Da un ventennio le nuove generazioni festeggiano Halloween, una festa di origine celtica, tipica dei popoli del nord. La notte tra il 31 ottobre ed il primo novembre con zucche intagliate e con vestimenti macabri, i bimbi bussano alle case della gente chiedendo scherzetti o dolcetti.

Le due feste sembrano distanti, ma non tutti sanno che le loro profonde radici hanno delle origini comuni.

La festa di ognissanti non aveva nulla di cattolico o religioso. Furono per primi i popoli celtici a dare vita a questa ricorrenza.

I celtici dividevano l’anno in due fasi: la prima fase era il risveglio della natura che ricorreva a maggio mente la seconda fase era il letargo della natura che ricorreva i primi di novembre. Questa seconda fase si chiamava Samhain.

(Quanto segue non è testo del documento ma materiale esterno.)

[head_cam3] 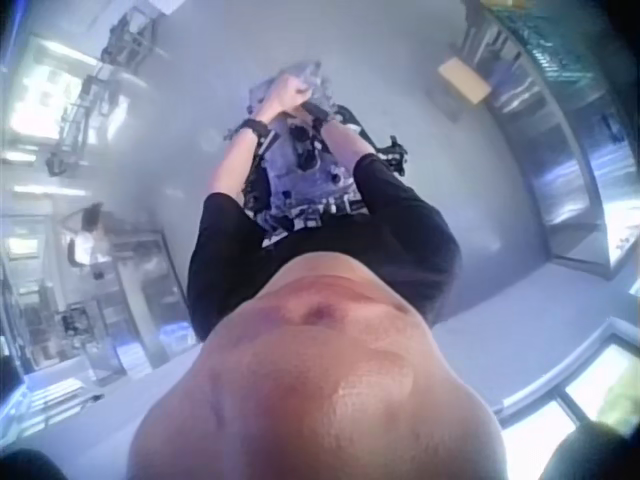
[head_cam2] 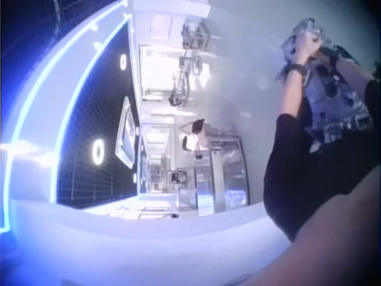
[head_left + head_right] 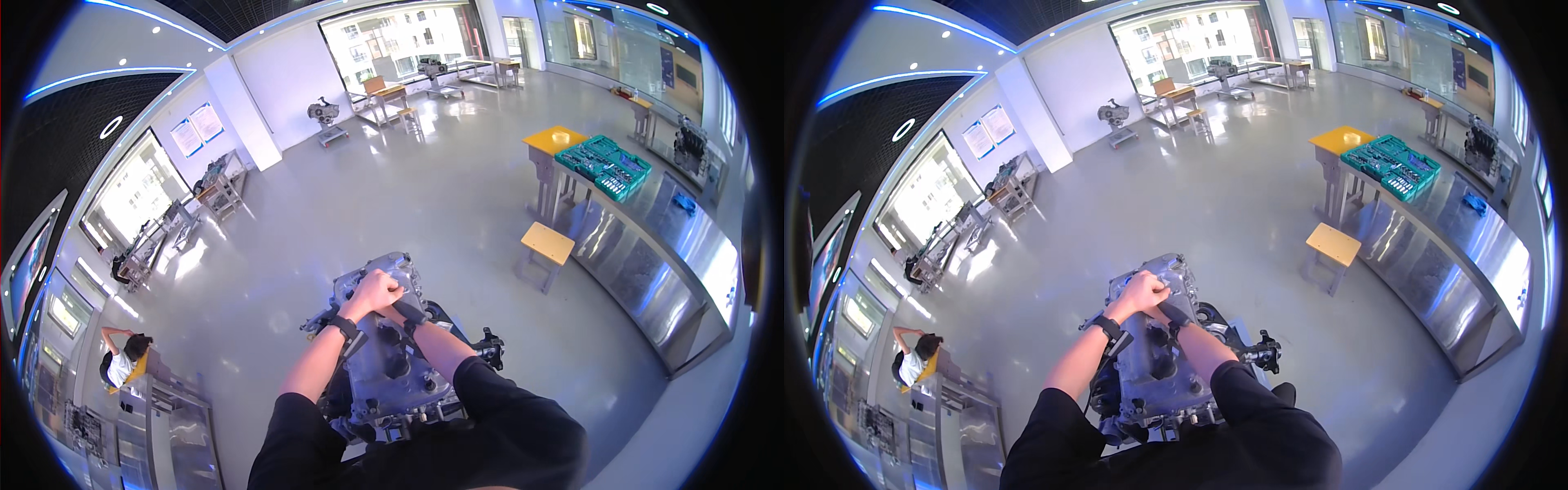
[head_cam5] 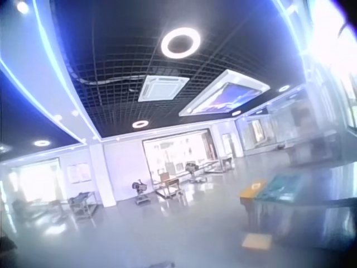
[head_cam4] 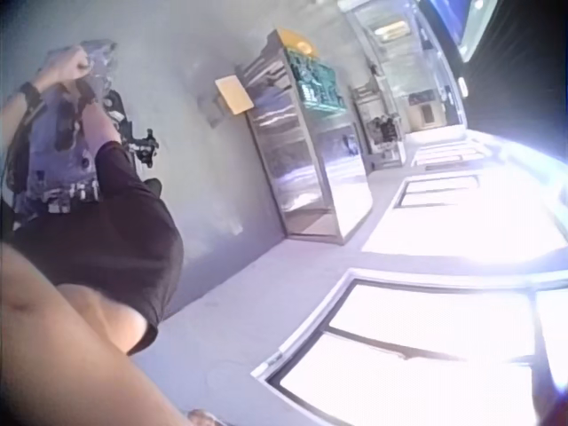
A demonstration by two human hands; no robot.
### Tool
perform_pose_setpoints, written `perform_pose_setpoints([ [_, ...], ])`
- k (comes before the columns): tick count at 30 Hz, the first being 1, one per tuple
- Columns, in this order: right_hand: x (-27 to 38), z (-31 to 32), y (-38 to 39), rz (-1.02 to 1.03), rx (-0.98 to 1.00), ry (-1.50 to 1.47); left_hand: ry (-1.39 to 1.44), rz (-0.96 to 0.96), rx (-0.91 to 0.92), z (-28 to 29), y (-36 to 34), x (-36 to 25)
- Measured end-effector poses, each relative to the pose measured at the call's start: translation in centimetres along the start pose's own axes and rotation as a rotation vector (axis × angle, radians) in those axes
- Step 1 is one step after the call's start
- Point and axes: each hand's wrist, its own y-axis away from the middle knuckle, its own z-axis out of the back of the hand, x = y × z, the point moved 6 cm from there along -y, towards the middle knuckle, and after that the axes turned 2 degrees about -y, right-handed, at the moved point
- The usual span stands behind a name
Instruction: Tightening bolts on an engine block using a socket wrench.
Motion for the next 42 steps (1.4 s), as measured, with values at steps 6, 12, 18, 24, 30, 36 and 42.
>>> perform_pose_setpoints([
  [6,1.1,0.2,-2.2,0.242,-0.061,-0.147,-0.234,-0.217,-0.201,2.7,6.7,-2.3],
  [12,1.2,-0.6,-2.4,-0.129,-0.085,-0.24,-0.391,0.238,-0.173,4.8,12.6,2.6],
  [18,3.2,-0.1,-2.3,-0.175,-0.081,-0.194,-0.44,0.342,-0.085,4.0,15.7,7.1],
  [24,3.3,-0.1,-1.9,-0.269,-0.073,-0.158,-0.161,0.584,0.09,4.7,15.0,12.0],
  [30,3.0,0.0,-2.0,-0.352,-0.085,-0.105,-0.237,0.885,0.044,4.1,14.0,17.3],
  [36,3.2,0.0,-1.9,-0.244,-0.145,-0.108,0.324,0.926,-0.161,0.9,8.0,24.1],
  [42,3.9,0.0,-2.0,-0.261,-0.122,-0.11,0.541,1.047,-0.245,-1.3,2.9,25.7],
])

Questo giorno era ritenuto quello in cui il mondo dei vivi e quello dei morti erano più vicini. Papa Bonifacio VII fece di tutto per eliminare questo rito pagano, ma non vi riuscì e così istituì la Festa di tutti i Santi per il 16 maggio.

Due secoli dopo, papa Gregorio IV spostò la celebrazione al primo novembre. Nel X secolo la chiesa cattolica istituì il due novembre come giorno dedicato ai defunti.

La zucca colorata e illuminata dei celti e la gioiosa e dolcissima frutta martorana dei siciliani hanno delle comuni radici che si perdono nella notte dei tempi.

I bimbi, tra dolcetti e pupi di zuccaru manterranno vive le radici di chi ci ha preceduti.